L'argument ne vaut vraiment pas mieux que cela. Il n'y a pas de raison pour que le monde
n'ait pu naître sans cause; ni, non plus, d'un autre côté, pour qu'il n'ait pas toujours
existé. II n'y a pas de raison de supposer que le monde ait jamais commencé. L'idée selon
laquelle les choses doivent avoir un commencement est réellement due à la pauvreté de
notre imagination. Aussi n'est-il peut-être pas nécessaire de passer plus de temps sur
l'argument de la cause première. " (Pourquoi je ne suis pas chrétien)
3.
"La mathématique pure se compose entièrement d'assertions selon lesquelles si
telle et telle proposition est vraie d'une chose quelconque, alors telle et telle autre
proposition est vraie de cette chose.

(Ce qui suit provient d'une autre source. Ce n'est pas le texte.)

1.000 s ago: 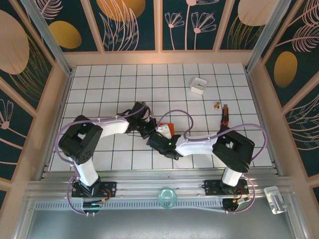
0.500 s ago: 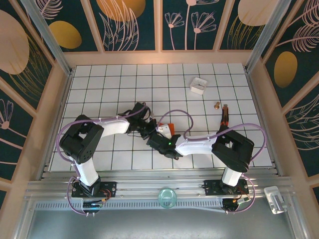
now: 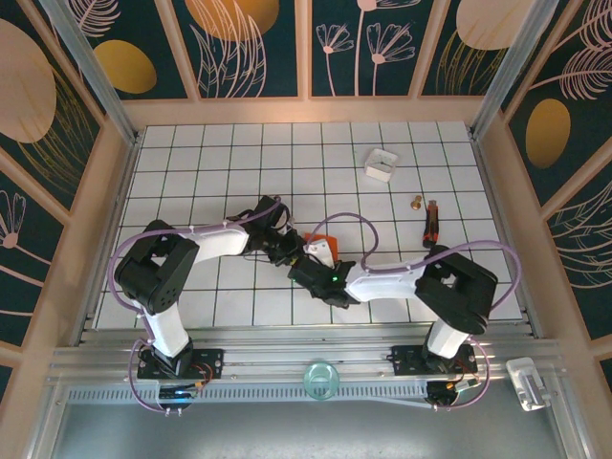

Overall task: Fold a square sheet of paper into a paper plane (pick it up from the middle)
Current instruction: Perform the fourth fold on the wing at the bottom-center of the table.

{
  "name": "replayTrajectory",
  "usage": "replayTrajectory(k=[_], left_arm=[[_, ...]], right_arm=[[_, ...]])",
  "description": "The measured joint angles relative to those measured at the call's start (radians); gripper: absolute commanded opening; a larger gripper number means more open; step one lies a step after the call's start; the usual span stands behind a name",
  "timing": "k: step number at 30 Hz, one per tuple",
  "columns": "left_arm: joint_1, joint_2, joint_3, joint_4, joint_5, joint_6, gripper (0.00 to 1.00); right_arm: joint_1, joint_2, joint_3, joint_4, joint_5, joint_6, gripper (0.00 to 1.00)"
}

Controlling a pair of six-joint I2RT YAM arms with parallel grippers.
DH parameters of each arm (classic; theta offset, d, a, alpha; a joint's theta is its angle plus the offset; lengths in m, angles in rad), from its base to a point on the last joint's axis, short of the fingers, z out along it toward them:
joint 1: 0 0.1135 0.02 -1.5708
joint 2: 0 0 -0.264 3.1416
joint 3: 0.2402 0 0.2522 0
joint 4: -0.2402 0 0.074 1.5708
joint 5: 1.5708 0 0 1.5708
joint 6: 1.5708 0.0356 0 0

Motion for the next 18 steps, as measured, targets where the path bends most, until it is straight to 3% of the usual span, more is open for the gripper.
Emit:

Il est essentiel de ne pas demander si la première
proposition est effectivement vraie, et de ne pas mentionner ce qu'est cette chose
quelconque à propos de laquelle on suppose une vérité. Ces deux points relèveraient de
la mathématique appliquée. Nous partons, en mathématiques pure, de certaines règles
d'inférence, par lesquelles nous pouvons inférer que si une proposition est vraie, alors
quelque autre proposition l'est aussi. Ces règles d'inférence constituent la majeure partie
des principes de la logique formelle. Ensuite, nous posons une hypothèse quelconque qui
semble amusante et nous déduisons ses conséquences. Si notre hypothèse porte sur une
chose quelconque et non sur une ou plusieurs choses particulières, alors nos déductions
constituent la mathématique. Ainsi la mathématique peut être définie comme le domaine
dans lequel nous ne savons pas de quoi nous parlons, ni si ce que nous disons est vrai."